Линне иронично фыркнула. Таннов, может, и забыл, кто у нее отец, но она же не какая-нибудь крестьянка, узнавшая о скаровцах из сплетен подруг. «Скаров» создали специально для того, чтобы хранить секреты. Создали, чтобы тайной стал он сам.

– Это не шутка. Спроси меня о чем-нибудь. О чем угодно, касающегося моей работы.

Она искоса бросила на него взгляд. Что за игру он затеял?

– Ну хорошо. Чем ты сегодня занимался?

– Слушал радио, потом читал переписку личного состава. И могу тебе сказать, что девушки вашего полка на удивление законопослушные, даже скучные граждане. По крайней мере пока.

– А тебе приходилось кого-нибудь допрашивать?

– Я обязан был пройти соответствующую подготовку.

Он выпустил в воздух тонкую струю дыма, тут же смешавшуюся с его дыханием.

– Правильно отработать приемы… просто так, на всякий случай.
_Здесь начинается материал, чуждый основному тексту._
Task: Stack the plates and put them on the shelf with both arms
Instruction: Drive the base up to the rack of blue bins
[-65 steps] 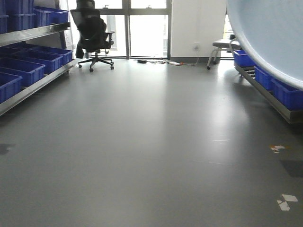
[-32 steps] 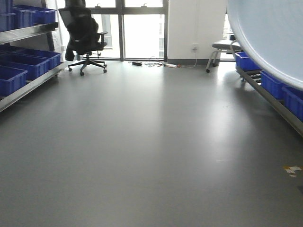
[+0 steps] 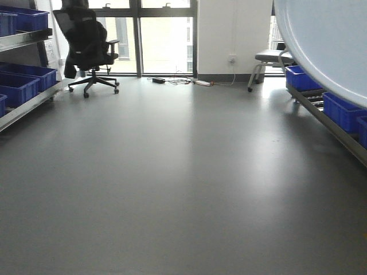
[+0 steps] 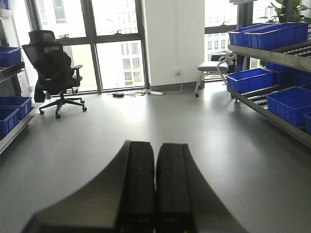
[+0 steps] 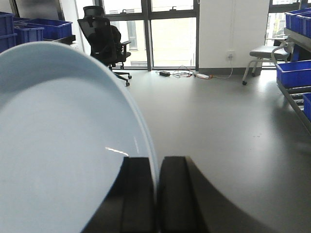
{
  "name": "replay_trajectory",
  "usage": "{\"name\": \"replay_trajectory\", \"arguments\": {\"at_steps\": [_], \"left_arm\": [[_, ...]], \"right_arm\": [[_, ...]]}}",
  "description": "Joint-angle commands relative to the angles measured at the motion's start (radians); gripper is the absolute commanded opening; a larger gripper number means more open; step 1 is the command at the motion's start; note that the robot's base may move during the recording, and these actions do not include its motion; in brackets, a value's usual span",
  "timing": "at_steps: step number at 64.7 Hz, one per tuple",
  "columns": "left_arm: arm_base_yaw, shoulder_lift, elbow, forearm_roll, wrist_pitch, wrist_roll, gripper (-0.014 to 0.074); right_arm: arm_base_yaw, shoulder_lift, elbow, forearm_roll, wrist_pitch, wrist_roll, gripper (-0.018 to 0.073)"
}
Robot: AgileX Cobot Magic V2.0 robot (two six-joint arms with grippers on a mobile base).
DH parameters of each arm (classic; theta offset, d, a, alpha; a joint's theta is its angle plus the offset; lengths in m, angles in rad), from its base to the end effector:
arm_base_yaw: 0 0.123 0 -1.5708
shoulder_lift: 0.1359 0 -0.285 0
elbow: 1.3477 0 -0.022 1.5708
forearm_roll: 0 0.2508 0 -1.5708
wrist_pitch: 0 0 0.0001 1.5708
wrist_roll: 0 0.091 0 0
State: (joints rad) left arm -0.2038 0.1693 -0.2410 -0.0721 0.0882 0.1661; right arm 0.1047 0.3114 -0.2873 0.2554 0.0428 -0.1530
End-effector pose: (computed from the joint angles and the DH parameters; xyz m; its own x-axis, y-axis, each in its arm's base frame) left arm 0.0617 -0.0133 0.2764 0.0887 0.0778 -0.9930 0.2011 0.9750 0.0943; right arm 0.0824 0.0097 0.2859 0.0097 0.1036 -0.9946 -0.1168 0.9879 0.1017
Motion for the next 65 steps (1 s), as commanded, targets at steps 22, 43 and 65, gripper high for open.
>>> {"name": "replay_trajectory", "arguments": {"at_steps": [22, 43, 65], "left_arm": [[0.0, 0.01, -0.03, -0.002, -0.08, -0.004, 0.0082], [0.0, 0.01, -0.03, -0.002, -0.08, -0.004, 0.0082], [0.0, 0.01, -0.03, -0.002, -0.08, -0.004, 0.0082]], "right_arm": [[-0.007, 0.003, -0.033, 0.007, -0.1, -0.004, 0.0048], [-0.007, 0.003, -0.033, 0.007, -0.1, -0.004, 0.0048], [-0.007, 0.003, -0.033, 0.007, -0.1, -0.004, 0.0048]]}}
– А в пытках ты участвовал? – не отступалась она.

Он засмеялся.

– Дай мне малость передохнуть.

– Неужели ты думаешь, что на этой базе действительно есть предатели? – спросила она.

Он пожал плечами.

– Офицеры контрразведки должны быть на каждой базе. Многие из наших предпочитают действовать ближе к фронту, и мало кто соглашается работать с Узорным воздушным флотом. И что бы я ни думал, это не имеет никакого значения.

Вот оно. Вот в чем он изменился. Он больше не отвечал напрямую, когда ему задавали вопрос. Да, говорил в открытую, как друг, но при этом ухитрялся не сказать ни слова о том, что ей больше всего надо было от него услышать.

Зажженный кончик его сигареты отклонился в сторону. Пока он опять не обвинил ее в неприязненном к нему отношении, Линне спросила первое, что пришло в голову.

– А ты правда можешь принимать другой облик?

Его желтые глаза сузились. Она готова была поклясться, что на одно мгновение его зрачки превратились в две вертикальные щелочки. Затем он моргнул, и они опять приняли нормальный вид. Если, конечно же, их желтый цвет вообще можно считать нормальным.

– Это зависит от того, какой облик ты имеешь в виду.

Кончик сигареты вновь повернулся к ней.

– Куда пойдем? В столовую? Или, может, прогуляемся?

Ни один из этих вариантов не предусматривал, что они разойдутся в разные стороны. В столовой было бы безопаснее, там ее со всех сторон окружали бы свидетели, те самые девушки, которые шептались у нее за спиной и подглядывали, для виду натянув на глаза челки.

– Давай прогуляемся, – решила она, и они двинулись в путь.

Посреди этой слякоти они были одни, если не считать выставленных по периметру базы часовых да пары железных гонцов, которые бежали, то и дело оскальзываясь, чтобы побыстрее оказаться под какой-нибудь крышей. Даже у этих механических созданий эмоций было больше, чем у Таннова. Теперь Линне придется сушить форму у небольшой печки в казарме. Но дождь хотя бы смыл застоявшийся запах пепла и машинного масла.

– Раньше все было по-другому, – спустя какое-то время заметила она.

– В том числе и для тебя, – ответил Таннов.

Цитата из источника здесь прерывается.